After obtaining the initial solution using Vogel's Approximation Method, we need to check if it is feasible and optimal. The initial solution is feasible if the total supply matches the total demand, and no cell is left unallocated. To check optimality, we can use various methods like the Northwest Corner Method, Least Cost Method, or MODI (Modified Distribution) method.

If the initial solution is not optimal, we can improve it iteratively using methods like the Stepping Stone Method or UV Method. These methods involve transferring units from one allocated cell to another while maintaining supply and demand constraints until an optimal solution is reached.

To summarize, the steps to obtain the final solution are:

1. Use Vogel's Approximation Method to find an initial feasible solution.

2. Check the feasibility of the initial solution.
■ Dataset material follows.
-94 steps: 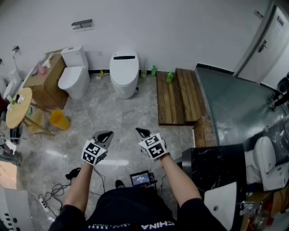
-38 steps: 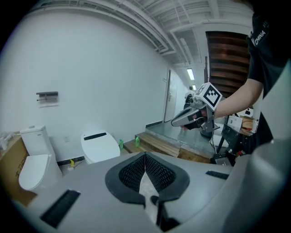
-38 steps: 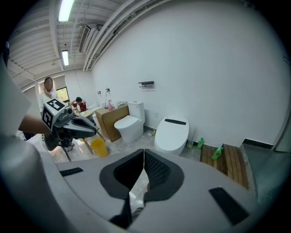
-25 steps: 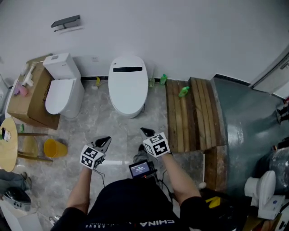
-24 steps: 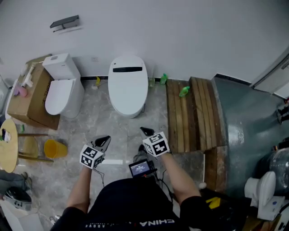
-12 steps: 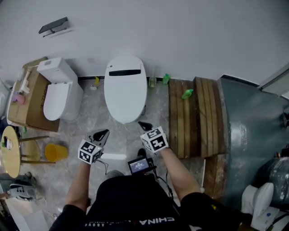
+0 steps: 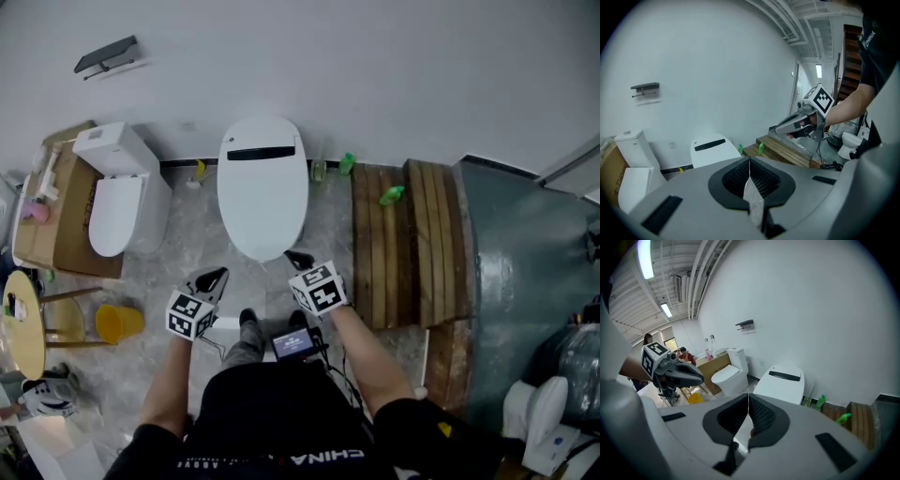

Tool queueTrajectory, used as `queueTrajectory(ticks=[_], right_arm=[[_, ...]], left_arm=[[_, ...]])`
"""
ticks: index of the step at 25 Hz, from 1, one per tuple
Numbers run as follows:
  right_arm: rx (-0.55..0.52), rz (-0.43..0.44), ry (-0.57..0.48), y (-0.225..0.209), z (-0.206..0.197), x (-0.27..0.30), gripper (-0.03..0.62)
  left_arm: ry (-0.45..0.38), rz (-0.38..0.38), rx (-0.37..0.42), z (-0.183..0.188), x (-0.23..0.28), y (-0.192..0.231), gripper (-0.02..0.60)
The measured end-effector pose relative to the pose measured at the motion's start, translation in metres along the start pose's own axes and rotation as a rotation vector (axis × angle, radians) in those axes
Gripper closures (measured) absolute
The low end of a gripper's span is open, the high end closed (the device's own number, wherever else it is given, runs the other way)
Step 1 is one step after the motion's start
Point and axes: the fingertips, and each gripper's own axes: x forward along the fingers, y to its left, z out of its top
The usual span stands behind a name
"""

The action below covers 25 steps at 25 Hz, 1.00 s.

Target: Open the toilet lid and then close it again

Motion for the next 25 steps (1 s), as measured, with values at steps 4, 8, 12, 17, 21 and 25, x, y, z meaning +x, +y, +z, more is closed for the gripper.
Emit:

3. If the initial solution is not optimal, apply an improvement method (e.g., Stepping Stone Method) to iteratively improve the solution.

5. Repeat the improvement process until an optimal solution is reached, where the total transportation cost is minimized.

Once the final solution is obtained, it represents the optimal transportation plan, and the values in the cells of the transportation table indicate the quantities to be transported from sources to destinations, resulting in minimum total transportation cost.